## DATA SEGMENT
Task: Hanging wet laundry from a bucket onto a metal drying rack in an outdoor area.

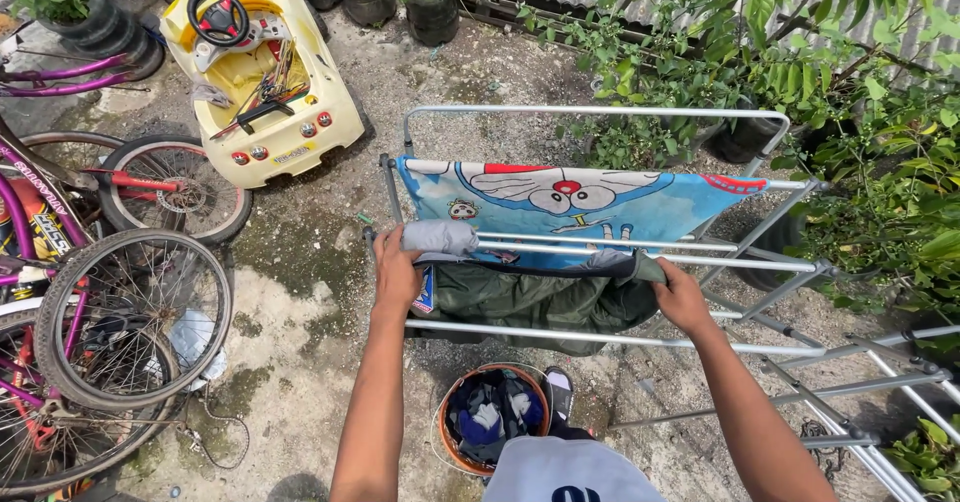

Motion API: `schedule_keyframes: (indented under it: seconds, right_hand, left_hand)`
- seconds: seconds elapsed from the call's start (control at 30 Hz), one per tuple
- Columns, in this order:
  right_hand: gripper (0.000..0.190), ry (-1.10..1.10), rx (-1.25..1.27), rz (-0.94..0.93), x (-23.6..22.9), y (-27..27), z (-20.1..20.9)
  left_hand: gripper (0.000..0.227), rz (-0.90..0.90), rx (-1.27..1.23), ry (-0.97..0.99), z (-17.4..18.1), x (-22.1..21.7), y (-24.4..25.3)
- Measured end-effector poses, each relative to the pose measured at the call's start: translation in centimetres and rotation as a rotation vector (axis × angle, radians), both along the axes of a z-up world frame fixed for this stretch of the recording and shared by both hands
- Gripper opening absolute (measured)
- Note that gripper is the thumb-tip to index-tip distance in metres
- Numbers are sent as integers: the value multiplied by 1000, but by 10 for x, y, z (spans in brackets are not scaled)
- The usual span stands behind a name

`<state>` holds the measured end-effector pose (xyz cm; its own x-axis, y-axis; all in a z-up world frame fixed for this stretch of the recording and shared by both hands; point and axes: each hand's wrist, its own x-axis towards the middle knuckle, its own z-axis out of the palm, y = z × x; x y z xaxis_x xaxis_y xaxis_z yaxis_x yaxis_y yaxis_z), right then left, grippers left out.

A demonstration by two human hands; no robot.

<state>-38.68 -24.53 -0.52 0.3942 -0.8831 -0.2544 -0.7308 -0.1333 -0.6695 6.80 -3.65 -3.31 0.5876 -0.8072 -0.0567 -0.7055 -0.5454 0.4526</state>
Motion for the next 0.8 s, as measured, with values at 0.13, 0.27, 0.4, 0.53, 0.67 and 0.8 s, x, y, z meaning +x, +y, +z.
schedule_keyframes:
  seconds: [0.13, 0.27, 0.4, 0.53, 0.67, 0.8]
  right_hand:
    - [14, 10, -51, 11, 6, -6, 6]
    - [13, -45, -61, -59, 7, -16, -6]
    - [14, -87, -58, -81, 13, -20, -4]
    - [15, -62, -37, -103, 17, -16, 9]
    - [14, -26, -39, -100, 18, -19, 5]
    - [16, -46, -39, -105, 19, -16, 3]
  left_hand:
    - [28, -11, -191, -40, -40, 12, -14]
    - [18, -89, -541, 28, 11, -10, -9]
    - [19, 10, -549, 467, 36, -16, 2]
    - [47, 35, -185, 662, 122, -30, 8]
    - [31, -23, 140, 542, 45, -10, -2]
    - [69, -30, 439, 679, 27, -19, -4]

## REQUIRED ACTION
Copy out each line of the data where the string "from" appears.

## WORKED SOLUTION
Task: Hanging wet laundry from a bucket onto a metal drying rack in an outdoor area.
- seconds: seconds elapsed from the call's start (control at 30 Hz), one per tuple

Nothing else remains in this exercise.